WHAT YOU NEED TO DO:
Restate exactly, and only, the lines spanning from the one with "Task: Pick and" to the end of the records below.

--- AVAILABLE DATA Enclosed Below ---

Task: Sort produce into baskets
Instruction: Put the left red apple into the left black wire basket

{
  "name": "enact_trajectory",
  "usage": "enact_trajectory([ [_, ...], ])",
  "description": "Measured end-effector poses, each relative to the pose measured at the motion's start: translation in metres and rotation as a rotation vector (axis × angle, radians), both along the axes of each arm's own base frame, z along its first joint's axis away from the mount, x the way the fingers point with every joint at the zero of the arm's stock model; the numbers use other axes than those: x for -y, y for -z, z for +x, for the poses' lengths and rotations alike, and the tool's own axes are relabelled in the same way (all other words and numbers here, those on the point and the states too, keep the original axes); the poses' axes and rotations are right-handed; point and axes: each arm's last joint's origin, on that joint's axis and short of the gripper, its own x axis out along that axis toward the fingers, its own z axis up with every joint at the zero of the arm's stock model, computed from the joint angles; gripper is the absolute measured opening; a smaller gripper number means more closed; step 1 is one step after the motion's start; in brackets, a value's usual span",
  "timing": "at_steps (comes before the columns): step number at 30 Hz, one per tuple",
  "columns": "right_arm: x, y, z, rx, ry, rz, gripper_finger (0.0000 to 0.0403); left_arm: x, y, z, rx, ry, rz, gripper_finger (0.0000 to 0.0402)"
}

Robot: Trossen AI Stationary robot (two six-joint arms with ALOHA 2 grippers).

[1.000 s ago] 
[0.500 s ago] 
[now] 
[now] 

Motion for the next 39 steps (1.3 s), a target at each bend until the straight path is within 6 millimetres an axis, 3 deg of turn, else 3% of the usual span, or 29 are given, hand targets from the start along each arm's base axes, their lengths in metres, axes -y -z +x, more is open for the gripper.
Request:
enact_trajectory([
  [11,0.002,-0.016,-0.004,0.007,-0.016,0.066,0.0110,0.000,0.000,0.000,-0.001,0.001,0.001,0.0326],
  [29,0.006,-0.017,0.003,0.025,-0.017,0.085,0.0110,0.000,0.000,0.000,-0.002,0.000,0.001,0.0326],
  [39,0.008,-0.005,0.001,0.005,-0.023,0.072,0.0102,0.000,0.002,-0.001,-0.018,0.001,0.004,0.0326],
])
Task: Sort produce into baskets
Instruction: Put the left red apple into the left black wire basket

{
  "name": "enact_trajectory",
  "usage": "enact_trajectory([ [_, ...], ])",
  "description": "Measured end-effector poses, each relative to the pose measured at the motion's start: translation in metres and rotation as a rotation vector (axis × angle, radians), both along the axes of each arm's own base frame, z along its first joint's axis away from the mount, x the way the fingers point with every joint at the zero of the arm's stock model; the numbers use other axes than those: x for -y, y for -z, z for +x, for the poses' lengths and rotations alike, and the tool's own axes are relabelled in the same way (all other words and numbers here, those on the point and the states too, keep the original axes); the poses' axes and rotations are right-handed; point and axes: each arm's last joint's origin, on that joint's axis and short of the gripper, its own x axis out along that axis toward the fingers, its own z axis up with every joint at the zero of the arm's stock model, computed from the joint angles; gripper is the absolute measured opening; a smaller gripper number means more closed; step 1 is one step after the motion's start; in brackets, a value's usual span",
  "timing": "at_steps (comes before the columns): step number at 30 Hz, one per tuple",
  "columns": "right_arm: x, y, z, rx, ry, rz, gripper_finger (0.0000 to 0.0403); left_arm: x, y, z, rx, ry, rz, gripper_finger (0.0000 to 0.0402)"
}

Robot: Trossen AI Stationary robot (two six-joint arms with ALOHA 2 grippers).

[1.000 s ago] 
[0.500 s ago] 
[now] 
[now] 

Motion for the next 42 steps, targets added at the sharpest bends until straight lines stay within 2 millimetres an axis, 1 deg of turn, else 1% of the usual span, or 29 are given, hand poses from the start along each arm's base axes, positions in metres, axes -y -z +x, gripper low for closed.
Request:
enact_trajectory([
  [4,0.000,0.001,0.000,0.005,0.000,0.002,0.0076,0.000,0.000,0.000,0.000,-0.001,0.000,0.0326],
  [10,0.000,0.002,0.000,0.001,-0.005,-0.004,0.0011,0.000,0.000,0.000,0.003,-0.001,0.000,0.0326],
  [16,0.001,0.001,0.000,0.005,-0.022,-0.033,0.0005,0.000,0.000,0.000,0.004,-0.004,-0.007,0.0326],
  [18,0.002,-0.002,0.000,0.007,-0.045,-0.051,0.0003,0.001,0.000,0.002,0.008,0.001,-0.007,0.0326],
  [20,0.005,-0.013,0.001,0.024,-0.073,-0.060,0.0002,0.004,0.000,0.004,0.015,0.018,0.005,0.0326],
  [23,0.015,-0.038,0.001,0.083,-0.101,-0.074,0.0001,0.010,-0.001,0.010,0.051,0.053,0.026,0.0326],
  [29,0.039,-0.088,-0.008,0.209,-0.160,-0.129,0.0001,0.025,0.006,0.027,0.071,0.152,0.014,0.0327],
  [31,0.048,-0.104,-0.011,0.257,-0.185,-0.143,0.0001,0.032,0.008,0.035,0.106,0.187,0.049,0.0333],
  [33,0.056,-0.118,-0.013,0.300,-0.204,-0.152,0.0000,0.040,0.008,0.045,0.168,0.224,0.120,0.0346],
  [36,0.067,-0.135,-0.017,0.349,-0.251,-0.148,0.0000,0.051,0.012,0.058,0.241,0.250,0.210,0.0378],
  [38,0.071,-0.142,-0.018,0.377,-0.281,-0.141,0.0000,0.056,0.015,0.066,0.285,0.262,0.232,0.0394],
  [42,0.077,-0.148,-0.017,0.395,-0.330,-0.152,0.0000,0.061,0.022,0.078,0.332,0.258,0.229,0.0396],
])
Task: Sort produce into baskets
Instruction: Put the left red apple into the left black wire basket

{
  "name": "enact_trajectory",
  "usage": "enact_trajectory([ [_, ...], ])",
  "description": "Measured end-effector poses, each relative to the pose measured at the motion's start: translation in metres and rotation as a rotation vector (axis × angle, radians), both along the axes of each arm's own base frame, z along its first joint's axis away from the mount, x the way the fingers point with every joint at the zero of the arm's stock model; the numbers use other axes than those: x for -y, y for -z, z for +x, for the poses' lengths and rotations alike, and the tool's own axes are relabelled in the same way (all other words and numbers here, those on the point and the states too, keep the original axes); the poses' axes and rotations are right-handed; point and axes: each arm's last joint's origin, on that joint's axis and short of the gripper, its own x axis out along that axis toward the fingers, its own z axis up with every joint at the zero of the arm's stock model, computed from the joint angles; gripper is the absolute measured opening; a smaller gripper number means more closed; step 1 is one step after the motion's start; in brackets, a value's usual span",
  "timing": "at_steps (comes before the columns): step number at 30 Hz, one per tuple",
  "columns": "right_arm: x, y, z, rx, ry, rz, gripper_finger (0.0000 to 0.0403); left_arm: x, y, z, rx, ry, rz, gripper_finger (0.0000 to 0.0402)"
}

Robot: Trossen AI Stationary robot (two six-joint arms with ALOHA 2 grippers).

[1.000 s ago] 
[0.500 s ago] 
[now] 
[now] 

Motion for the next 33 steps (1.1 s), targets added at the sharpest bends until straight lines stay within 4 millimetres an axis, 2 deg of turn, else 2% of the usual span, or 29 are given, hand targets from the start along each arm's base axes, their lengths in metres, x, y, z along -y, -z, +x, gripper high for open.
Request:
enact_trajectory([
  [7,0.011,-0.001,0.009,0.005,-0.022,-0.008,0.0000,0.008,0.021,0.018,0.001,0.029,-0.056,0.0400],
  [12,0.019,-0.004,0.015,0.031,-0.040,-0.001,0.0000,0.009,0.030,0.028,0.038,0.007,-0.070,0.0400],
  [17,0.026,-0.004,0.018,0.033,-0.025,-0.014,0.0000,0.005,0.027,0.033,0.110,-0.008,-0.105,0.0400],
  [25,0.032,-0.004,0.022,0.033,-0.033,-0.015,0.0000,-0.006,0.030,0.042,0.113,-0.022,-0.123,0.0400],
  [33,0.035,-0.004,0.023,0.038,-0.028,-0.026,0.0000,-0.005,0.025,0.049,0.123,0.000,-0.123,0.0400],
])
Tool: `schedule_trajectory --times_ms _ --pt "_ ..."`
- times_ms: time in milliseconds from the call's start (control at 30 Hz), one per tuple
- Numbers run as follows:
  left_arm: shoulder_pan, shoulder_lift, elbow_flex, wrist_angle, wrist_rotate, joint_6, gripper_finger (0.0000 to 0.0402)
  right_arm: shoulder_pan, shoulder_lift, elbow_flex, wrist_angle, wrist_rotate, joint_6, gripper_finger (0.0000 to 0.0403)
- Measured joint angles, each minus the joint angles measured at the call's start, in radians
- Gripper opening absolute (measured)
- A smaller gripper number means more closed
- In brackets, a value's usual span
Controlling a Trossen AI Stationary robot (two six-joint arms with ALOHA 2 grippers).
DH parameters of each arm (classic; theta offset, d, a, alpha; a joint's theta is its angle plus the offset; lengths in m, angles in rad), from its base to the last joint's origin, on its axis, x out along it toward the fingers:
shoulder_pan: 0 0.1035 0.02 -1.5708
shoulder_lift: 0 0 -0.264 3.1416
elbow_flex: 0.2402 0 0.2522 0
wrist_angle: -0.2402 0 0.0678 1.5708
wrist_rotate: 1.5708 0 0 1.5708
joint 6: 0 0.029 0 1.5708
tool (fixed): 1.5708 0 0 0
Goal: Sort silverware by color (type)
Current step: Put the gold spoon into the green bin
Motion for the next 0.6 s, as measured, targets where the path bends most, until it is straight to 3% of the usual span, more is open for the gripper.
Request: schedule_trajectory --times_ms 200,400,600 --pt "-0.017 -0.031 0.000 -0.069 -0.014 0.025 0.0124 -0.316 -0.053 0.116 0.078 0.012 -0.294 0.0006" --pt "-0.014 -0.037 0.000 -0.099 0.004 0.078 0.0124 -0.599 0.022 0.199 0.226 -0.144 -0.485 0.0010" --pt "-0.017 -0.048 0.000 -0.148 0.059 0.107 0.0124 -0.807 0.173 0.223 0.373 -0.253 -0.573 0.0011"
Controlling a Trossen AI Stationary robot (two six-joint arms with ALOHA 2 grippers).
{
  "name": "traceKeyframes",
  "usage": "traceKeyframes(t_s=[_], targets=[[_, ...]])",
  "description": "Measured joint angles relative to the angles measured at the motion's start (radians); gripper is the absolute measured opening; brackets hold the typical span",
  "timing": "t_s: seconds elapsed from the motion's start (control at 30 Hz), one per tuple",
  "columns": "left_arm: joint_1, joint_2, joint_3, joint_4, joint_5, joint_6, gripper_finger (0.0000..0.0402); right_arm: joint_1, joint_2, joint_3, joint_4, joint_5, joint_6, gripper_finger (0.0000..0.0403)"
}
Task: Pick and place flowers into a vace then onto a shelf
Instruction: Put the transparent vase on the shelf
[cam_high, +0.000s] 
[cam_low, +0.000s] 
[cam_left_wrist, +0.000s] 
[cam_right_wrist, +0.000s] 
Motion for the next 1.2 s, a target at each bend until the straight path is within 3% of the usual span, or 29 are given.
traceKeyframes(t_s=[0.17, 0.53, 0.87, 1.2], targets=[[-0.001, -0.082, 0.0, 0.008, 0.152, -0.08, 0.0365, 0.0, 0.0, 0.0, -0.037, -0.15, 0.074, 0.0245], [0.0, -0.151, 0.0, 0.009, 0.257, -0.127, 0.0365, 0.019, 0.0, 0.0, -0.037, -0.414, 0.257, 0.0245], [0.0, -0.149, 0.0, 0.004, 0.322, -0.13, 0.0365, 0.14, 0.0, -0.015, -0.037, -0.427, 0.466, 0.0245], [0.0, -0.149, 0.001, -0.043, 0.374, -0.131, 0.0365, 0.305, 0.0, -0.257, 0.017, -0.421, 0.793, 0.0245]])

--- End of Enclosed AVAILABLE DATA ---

PROBLEM SOLUTION:
Task: Pick and place flowers into a vace then onto a shelf
Instruction: Put the transparent vase on the shelf
[cam_high, +0.000s] 
[cam_low, +0.000s] 
[cam_left_wrist, +0.000s] 
[cam_right_wrist, +0.000s] 
Motion for the next 1.2 s, a target at each bend until the straight path is within 3% of the usual span, or 29 are given.
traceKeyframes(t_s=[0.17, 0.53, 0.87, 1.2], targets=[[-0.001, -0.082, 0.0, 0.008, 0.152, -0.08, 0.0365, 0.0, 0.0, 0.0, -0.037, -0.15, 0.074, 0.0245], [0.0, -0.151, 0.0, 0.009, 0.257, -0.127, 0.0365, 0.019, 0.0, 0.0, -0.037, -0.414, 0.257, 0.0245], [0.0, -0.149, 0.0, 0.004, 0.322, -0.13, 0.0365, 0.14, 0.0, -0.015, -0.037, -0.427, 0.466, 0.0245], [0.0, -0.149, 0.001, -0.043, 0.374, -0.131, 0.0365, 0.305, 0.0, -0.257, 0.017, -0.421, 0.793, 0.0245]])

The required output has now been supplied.